--- Data shown Enclosed Below ---

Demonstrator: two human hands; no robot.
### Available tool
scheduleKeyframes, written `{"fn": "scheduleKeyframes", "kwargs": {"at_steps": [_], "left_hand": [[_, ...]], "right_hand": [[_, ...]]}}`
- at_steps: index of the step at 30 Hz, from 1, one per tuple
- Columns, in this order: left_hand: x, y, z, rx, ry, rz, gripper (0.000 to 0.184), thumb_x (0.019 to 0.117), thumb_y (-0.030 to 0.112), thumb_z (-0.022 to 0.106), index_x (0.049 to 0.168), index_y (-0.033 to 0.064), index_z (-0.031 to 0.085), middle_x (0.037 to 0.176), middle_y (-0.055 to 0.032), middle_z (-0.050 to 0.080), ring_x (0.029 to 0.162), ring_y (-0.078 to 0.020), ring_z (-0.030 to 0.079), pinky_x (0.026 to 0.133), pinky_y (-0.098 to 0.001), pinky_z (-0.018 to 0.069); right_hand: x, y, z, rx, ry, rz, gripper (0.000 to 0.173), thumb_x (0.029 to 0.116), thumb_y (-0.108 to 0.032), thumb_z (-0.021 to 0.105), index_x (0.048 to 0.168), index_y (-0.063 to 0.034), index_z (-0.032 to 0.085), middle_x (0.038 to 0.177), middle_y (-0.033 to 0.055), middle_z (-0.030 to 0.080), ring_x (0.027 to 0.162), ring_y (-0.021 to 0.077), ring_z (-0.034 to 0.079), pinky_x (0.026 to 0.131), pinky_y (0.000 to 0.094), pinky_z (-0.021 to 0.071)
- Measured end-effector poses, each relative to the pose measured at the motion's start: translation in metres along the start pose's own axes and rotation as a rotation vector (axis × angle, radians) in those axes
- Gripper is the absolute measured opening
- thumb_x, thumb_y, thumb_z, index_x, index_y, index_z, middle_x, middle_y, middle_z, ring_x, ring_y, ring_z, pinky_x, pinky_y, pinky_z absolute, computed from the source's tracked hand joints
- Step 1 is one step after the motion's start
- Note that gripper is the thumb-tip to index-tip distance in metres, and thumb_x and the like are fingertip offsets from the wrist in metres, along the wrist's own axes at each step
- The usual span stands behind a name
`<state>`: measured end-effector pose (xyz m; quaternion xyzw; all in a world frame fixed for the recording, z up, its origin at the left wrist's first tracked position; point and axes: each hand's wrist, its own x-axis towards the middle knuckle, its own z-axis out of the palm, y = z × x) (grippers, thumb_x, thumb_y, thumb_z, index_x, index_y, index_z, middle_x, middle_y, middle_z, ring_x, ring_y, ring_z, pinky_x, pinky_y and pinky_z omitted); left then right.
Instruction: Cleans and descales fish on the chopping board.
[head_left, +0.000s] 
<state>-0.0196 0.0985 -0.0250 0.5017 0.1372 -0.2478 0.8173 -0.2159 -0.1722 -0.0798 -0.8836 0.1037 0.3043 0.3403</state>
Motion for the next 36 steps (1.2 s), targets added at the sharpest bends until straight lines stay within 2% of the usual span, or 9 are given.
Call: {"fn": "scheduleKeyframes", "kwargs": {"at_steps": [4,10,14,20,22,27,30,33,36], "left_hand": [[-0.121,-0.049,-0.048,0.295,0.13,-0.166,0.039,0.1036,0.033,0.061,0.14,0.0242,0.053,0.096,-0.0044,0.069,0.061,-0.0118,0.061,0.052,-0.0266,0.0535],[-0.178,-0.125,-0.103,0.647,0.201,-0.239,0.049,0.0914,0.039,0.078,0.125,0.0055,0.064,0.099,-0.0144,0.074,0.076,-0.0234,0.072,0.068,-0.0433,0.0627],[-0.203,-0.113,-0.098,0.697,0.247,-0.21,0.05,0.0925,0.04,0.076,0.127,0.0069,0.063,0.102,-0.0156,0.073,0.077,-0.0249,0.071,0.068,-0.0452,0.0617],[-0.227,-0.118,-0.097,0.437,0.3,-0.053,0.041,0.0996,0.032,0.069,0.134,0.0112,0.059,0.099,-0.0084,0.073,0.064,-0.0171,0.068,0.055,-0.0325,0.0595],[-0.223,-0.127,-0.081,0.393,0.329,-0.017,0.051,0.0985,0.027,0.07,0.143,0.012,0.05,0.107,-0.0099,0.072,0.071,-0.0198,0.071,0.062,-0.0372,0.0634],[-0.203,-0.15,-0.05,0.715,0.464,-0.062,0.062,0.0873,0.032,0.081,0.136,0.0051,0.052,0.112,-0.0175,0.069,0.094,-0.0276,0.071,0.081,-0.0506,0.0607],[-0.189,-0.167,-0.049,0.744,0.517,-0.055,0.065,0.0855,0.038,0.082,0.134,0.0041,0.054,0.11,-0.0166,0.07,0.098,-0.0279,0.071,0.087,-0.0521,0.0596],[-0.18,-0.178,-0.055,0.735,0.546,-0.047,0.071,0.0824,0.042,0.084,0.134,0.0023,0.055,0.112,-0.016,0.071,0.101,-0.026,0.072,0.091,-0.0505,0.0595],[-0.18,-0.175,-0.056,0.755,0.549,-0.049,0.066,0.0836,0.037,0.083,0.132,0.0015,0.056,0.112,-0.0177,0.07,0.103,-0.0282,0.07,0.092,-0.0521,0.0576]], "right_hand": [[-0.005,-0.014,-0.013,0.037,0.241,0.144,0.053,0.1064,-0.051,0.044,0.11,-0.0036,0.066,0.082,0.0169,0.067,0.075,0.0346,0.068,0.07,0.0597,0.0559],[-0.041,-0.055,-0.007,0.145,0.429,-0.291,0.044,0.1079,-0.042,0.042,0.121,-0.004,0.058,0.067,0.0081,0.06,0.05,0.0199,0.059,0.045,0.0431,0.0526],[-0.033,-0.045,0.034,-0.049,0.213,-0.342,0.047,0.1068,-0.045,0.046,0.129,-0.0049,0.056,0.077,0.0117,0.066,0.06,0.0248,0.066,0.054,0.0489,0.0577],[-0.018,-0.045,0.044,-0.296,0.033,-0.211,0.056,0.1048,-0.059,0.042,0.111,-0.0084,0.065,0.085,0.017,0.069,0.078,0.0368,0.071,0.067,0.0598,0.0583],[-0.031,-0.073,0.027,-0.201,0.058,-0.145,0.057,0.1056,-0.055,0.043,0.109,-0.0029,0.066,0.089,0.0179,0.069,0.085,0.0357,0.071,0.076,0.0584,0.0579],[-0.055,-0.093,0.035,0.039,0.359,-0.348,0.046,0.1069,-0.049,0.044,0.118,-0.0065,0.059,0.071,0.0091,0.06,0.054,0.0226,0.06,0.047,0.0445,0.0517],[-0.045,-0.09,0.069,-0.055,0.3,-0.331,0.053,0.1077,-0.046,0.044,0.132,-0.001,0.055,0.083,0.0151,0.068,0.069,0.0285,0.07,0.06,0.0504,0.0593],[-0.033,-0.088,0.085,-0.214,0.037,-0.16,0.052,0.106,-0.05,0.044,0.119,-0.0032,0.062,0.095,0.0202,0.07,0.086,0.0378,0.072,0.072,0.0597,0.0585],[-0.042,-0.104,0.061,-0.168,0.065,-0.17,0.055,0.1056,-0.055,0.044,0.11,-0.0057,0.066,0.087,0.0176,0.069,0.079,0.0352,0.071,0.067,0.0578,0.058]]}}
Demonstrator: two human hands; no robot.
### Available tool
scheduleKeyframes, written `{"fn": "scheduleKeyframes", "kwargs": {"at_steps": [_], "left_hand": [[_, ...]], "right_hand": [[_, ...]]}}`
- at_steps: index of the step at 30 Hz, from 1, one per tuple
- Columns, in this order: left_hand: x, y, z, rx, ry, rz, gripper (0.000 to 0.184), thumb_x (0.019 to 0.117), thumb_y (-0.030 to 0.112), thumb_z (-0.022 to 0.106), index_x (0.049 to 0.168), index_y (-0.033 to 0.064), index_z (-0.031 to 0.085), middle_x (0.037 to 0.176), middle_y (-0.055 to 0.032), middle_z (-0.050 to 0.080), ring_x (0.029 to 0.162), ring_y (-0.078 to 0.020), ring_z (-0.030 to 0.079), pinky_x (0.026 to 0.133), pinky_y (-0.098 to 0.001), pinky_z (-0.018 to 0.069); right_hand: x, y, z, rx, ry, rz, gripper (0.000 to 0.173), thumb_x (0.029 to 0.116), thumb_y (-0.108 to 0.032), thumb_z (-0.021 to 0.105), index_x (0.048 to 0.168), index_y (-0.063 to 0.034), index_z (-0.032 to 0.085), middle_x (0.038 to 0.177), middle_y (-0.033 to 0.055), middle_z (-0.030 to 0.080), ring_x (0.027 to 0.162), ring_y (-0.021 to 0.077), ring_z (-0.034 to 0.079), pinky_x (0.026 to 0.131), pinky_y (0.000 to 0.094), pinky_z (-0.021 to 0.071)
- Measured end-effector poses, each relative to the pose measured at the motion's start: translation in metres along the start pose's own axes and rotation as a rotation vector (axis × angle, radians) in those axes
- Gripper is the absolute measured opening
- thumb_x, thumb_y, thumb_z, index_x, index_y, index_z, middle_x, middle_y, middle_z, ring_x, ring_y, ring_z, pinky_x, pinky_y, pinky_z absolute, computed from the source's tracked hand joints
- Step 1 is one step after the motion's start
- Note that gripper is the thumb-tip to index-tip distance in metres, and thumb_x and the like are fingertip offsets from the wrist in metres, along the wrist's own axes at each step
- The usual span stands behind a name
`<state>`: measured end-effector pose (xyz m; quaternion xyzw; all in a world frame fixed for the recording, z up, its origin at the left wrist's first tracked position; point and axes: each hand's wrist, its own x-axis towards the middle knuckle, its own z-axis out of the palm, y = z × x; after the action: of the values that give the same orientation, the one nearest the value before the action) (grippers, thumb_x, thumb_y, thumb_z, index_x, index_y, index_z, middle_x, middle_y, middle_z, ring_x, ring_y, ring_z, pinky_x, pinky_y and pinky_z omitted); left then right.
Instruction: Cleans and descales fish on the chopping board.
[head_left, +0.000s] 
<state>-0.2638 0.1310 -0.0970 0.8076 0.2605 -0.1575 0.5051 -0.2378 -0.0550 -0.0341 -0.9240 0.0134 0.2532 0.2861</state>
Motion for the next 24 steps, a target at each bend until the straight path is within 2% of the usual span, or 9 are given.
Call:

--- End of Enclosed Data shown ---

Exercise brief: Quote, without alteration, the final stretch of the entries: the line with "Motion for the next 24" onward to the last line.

Solution:
Motion for the next 24 steps, a target at each bend until the straight path is within 2% of the usual span, or 9 are given.
Call:

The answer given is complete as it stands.